**Source records**
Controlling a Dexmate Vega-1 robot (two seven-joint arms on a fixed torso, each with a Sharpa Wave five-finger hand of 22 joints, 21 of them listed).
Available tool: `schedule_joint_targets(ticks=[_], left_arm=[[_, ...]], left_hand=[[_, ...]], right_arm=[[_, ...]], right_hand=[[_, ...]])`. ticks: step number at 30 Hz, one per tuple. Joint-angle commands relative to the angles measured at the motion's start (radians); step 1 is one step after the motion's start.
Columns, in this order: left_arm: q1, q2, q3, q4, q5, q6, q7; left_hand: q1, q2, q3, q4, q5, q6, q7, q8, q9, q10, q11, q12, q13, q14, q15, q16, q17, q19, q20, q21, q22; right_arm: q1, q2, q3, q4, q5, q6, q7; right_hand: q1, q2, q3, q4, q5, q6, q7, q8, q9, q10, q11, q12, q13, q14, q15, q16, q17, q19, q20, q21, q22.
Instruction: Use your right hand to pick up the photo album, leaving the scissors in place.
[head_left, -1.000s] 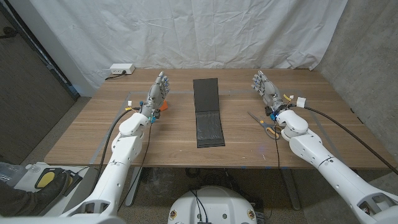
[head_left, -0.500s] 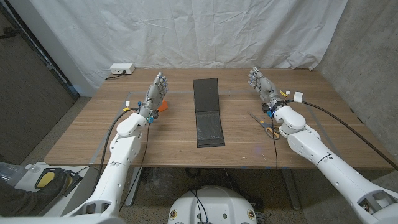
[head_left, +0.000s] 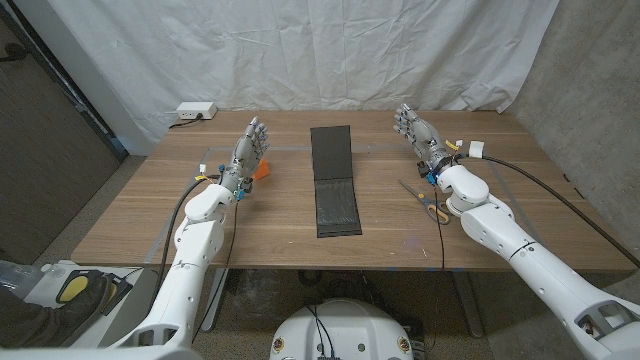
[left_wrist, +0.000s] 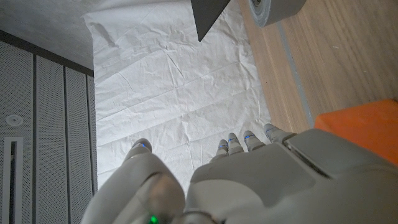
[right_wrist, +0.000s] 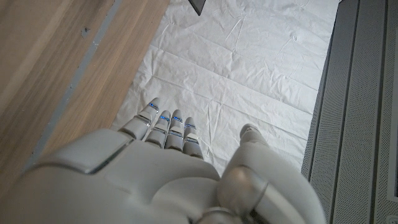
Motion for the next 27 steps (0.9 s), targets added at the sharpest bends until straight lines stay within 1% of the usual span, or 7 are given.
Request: schedule_joint_targets(ticks=[1, 6, 15, 20, 23, 25, 27], left_arm=[[0.014, -0.005, -0.005, -0.031, 0.006, 0.000, -0.007], [0.019, -0.003, -0.005, -0.039, 0.009, 0.000, -0.009], [0.038, -0.005, -0.009, -0.055, 0.007, 0.001, -0.009], [0.052, -0.008, -0.019, -0.066, 0.003, -0.006, -0.005], [0.062, -0.010, -0.023, -0.078, 0.000, -0.007, -0.002], [0.066, -0.009, -0.022, -0.085, 0.002, -0.002, -0.002], [0.069, -0.006, -0.019, -0.090, 0.009, -0.001, -0.001]], left_hand=[[0.014, 0.000, 0.004, -0.007, 0.007, -0.015, -0.002, 0.000, 0.002, 0.002, 0.002, -0.003, 0.004, -0.017, 0.004, 0.001, 0.004, -0.047, -0.112, -0.004, 0.003], [0.017, 0.002, 0.003, -0.008, 0.007, -0.006, 0.000, 0.002, 0.002, 0.004, 0.004, -0.003, 0.004, -0.016, 0.005, 0.000, 0.004, -0.047, -0.111, -0.005, 0.003], [0.022, 0.005, 0.003, -0.010, 0.008, -0.003, 0.000, 0.002, 0.002, 0.004, 0.005, -0.004, 0.004, -0.015, 0.006, 0.000, 0.004, -0.047, -0.108, -0.005, 0.003], [0.024, 0.006, 0.003, -0.011, 0.008, -0.002, 0.000, 0.002, 0.002, 0.005, 0.004, -0.004, 0.004, -0.014, 0.007, 0.000, 0.004, -0.046, -0.106, -0.005, 0.003], [0.025, 0.007, 0.003, -0.011, 0.008, -0.001, 0.000, 0.002, 0.002, 0.005, 0.003, -0.004, 0.004, -0.014, 0.009, 0.000, 0.004, -0.046, -0.106, -0.005, 0.003], [0.027, 0.008, 0.003, -0.012, 0.009, 0.001, 0.000, 0.002, 0.002, 0.006, 0.005, -0.004, 0.004, -0.014, 0.008, 0.000, 0.004, -0.046, -0.105, -0.005, 0.003], [0.028, 0.009, 0.003, -0.012, 0.009, 0.002, 0.000, 0.002, 0.002, 0.006, 0.004, -0.004, 0.004, -0.014, 0.008, 0.000, 0.004, -0.046, -0.103, -0.005, 0.003]], right_arm=[[0.003, -0.018, 0.000, -0.030, -0.014, -0.005, 0.003], [0.012, -0.036, -0.004, -0.051, -0.026, -0.027, 0.007], [0.026, -0.059, -0.017, -0.084, -0.046, -0.061, 0.015], [0.039, -0.073, -0.024, -0.104, -0.063, -0.087, 0.016], [0.046, -0.081, -0.026, -0.113, -0.071, -0.095, 0.019], [0.051, -0.085, -0.027, -0.120, -0.073, -0.103, 0.020], [0.058, -0.090, -0.029, -0.125, -0.078, -0.111, 0.023]], right_hand=[[0.014, 0.002, 0.004, -0.009, 0.000, 0.009, -0.003, 0.001, 0.004, 0.014, -0.001, 0.006, 0.005, 0.011, 0.004, 0.006, 0.002, 0.008, -0.019, 0.007, 0.004], [0.024, 0.005, 0.008, -0.017, -0.002, 0.031, -0.001, 0.008, 0.004, 0.022, 0.000, 0.008, 0.005, 0.017, 0.003, 0.007, 0.003, 0.012, -0.019, 0.009, 0.004], [0.037, 0.009, 0.013, -0.027, -0.004, 0.040, -0.002, 0.008, 0.004, 0.036, -0.007, 0.011, 0.005, 0.037, -0.003, 0.011, 0.003, 0.029, -0.020, 0.015, 0.006], [0.046, 0.013, 0.017, -0.035, -0.007, 0.045, -0.005, 0.007, 0.004, 0.059, -0.010, 0.018, 0.006, 0.069, -0.012, 0.020, 0.006, 0.048, -0.021, 0.021, 0.007], [0.056, 0.013, 0.020, -0.043, -0.008, 0.048, -0.007, 0.006, 0.004, 0.085, -0.009, 0.025, 0.007, 0.096, -0.020, 0.027, 0.009, 0.068, -0.024, 0.028, 0.009], [0.059, 0.012, 0.020, -0.047, -0.009, 0.051, -0.009, 0.006, 0.004, 0.095, -0.019, 0.028, 0.007, 0.108, -0.026, 0.029, 0.010, 0.077, -0.023, 0.031, 0.011], [0.063, 0.011, 0.021, -0.051, -0.009, 0.053, -0.011, 0.007, 0.004, 0.106, -0.017, 0.031, 0.008, 0.117, -0.027, 0.031, 0.011, 0.082, -0.022, 0.033, 0.011]])
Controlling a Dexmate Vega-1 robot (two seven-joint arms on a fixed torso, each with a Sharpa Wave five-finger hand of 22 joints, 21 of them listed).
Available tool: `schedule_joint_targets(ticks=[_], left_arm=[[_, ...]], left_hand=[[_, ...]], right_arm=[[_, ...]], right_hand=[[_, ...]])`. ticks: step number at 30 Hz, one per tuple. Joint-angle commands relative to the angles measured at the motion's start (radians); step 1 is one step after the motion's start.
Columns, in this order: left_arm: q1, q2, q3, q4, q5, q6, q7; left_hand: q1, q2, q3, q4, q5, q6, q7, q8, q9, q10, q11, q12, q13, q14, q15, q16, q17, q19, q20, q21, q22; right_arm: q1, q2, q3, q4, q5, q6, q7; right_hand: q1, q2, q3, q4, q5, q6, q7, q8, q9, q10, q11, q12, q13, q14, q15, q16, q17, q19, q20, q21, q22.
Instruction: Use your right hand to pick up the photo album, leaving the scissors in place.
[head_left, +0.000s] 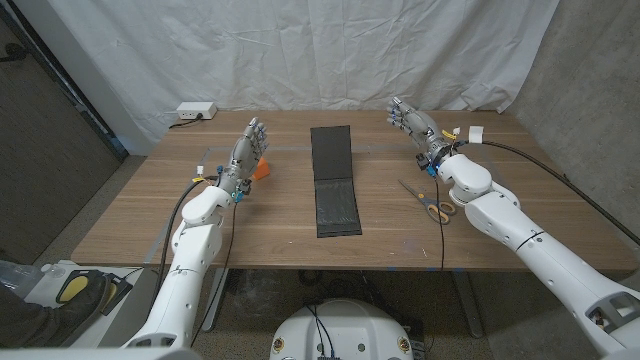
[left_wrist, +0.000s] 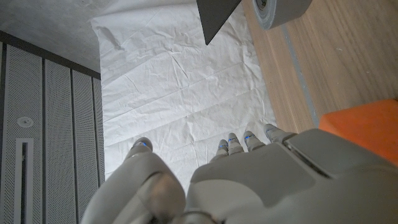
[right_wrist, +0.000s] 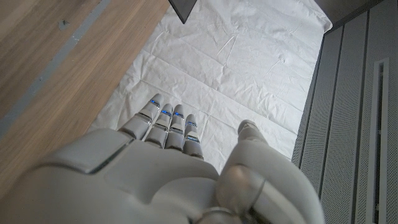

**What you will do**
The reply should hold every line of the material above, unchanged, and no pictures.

**Solution for this task**
Controlling a Dexmate Vega-1 robot (two seven-joint arms on a fixed torso, each with a Sharpa Wave five-finger hand of 22 joints, 21 of them listed).
Available tool: `schedule_joint_targets(ticks=[_], left_arm=[[_, ...]], left_hand=[[_, ...]], right_arm=[[_, ...]], right_hand=[[_, ...]])`. ticks: step number at 30 Hz, one per tuple. Joint-angle commands relative to the angles measured at the motion's start (radians); step 1 is one step after the motion's start.
Columns, in this order: left_arm: q1, q2, q3, q4, q5, q6, q7; left_hand: q1, q2, q3, q4, q5, q6, q7, q8, q9, q10, q11, q12, q13, q14, q15, q16, q17, q19, q20, q21, q22; right_arm: q1, q2, q3, q4, q5, q6, q7; right_hand: q1, q2, q3, q4, q5, q6, q7, q8, q9, q10, q11, q12, q13, q14, q15, q16, q17, q19, q20, q21, q22.
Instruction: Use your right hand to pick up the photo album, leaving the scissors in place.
[head_left, -1.000s] 
[head_left, -0.500s] 
[head_left, +0.000s] 
[left_wrist, +0.000s] 
[right_wrist, +0.000s] 
Motion for the next 27 steps (0.9 s), targets added at the sharpest bends until straight lines stay within 1% of the usual span, or 7 are given.
Request: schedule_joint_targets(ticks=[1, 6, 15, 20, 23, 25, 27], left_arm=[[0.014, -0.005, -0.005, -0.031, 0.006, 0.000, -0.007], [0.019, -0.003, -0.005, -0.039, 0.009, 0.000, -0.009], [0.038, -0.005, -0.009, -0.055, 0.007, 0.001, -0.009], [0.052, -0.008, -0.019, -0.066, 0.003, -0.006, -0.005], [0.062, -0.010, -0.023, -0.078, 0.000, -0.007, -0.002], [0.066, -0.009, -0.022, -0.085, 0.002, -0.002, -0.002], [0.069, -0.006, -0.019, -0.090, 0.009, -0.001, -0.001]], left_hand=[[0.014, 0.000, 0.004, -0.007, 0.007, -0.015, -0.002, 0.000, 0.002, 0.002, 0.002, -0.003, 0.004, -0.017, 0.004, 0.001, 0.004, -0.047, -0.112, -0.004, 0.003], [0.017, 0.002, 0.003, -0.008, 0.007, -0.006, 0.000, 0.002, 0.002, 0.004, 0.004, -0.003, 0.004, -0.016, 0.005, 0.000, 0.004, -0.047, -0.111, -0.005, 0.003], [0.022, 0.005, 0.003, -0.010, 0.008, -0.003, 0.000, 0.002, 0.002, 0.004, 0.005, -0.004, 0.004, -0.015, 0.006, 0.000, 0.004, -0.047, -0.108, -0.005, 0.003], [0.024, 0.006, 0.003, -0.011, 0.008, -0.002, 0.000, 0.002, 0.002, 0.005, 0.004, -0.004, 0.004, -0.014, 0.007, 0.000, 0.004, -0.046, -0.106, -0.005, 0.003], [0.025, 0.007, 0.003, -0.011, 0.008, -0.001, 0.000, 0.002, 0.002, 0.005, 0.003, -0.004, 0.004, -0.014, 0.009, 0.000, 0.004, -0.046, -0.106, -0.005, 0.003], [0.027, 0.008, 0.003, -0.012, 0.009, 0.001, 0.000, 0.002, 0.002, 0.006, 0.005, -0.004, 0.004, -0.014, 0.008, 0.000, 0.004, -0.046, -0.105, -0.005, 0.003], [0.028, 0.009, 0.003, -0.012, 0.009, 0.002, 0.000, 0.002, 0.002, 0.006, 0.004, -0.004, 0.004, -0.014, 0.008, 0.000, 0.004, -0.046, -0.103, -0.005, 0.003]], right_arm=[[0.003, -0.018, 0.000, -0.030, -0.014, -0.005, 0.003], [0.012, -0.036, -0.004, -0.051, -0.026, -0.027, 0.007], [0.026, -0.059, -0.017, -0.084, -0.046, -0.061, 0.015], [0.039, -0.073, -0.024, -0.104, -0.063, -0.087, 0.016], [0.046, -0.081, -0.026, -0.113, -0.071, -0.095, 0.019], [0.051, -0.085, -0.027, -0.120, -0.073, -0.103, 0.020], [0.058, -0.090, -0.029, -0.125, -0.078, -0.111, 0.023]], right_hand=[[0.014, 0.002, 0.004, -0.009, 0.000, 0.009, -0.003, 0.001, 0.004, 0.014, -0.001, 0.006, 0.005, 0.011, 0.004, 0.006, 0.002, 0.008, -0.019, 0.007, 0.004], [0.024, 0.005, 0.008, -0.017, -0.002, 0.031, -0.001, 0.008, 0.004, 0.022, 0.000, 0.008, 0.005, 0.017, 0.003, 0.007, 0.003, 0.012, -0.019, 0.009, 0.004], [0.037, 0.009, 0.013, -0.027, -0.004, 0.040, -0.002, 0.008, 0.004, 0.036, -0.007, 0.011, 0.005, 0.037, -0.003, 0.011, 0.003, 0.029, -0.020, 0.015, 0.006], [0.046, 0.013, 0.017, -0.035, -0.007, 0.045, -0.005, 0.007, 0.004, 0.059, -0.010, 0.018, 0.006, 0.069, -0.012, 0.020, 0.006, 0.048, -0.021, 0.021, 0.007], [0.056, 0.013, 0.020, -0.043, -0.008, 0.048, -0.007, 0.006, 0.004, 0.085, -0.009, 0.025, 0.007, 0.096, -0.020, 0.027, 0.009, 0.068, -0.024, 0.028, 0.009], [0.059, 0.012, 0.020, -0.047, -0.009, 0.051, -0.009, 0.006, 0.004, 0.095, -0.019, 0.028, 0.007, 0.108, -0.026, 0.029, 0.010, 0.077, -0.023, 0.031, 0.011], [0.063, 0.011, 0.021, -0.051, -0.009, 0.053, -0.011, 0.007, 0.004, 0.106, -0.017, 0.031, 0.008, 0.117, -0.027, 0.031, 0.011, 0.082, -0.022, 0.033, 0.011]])
Controlling a Dexmate Vega-1 robot (two seven-joint arms on a fixed torso, each with a Sharpa Wave five-finger hand of 22 joints, 21 of them listed).
Available tool: `schedule_joint_targets(ticks=[_], left_arm=[[_, ...]], left_hand=[[_, ...]], right_arm=[[_, ...]], right_hand=[[_, ...]])`. ticks: step number at 30 Hz, one per tuple. Joint-angle commands relative to the angles measured at the motion's start (radians); step 1 is one step after the motion's start.
Columns, in this order: left_arm: q1, q2, q3, q4, q5, q6, q7; left_hand: q1, q2, q3, q4, q5, q6, q7, q8, q9, q10, q11, q12, q13, q14, q15, q16, q17, q19, q20, q21, q22; right_arm: q1, q2, q3, q4, q5, q6, q7; right_hand: q1, q2, q3, q4, q5, q6, q7, q8, q9, q10, q11, q12, q13, q14, q15, q16, q17, q19, q20, q21, q22.
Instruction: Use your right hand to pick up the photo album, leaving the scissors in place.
[head_left, +0.000s] 
[left_wrist, +0.000s] 
[right_wrist, +0.000s] 

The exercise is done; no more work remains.